> _Provided material_
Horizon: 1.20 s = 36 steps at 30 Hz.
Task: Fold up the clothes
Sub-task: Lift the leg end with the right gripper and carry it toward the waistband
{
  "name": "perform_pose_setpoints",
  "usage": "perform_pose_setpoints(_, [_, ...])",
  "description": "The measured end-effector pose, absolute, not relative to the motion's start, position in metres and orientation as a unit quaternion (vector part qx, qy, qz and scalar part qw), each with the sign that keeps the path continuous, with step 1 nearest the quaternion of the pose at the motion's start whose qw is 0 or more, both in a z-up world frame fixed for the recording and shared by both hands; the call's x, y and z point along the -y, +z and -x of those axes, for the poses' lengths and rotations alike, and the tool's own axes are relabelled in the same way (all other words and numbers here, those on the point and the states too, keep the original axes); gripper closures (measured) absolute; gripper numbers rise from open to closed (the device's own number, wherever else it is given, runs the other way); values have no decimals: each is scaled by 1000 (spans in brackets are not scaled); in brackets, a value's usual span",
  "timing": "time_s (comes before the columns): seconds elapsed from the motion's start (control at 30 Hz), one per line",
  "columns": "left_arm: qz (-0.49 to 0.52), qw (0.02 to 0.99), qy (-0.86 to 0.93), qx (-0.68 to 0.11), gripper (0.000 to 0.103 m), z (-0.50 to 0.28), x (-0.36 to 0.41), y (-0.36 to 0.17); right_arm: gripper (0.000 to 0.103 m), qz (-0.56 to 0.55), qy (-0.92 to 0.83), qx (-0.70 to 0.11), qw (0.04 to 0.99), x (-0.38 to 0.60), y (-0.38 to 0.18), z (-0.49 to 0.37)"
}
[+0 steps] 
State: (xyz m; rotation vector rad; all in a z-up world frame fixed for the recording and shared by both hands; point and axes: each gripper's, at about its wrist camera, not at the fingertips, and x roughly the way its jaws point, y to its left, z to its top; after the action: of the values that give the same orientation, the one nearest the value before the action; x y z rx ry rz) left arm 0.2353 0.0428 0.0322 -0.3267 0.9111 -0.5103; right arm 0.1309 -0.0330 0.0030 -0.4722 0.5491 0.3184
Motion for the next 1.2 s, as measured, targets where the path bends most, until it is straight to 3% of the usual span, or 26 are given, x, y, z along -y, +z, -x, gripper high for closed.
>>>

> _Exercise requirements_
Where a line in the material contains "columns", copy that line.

> _Exercise answer_
  "timing": "time_s (comes before the columns): seconds elapsed from the motion's start (control at 30 Hz), one per line",
  "columns": "left_arm: qz (-0.49 to 0.52), qw (0.02 to 0.99), qy (-0.86 to 0.93), qx (-0.68 to 0.11), gripper (0.000 to 0.103 m), z (-0.50 to 0.28), x (-0.36 to 0.41), y (-0.36 to 0.17); right_arm: gripper (0.000 to 0.103 m), qz (-0.56 to 0.55), qy (-0.92 to 0.83), qx (-0.70 to 0.11), qw (0.04 to 0.99), x (-0.38 to 0.60), y (-0.38 to 0.18), z (-0.49 to 0.37)"

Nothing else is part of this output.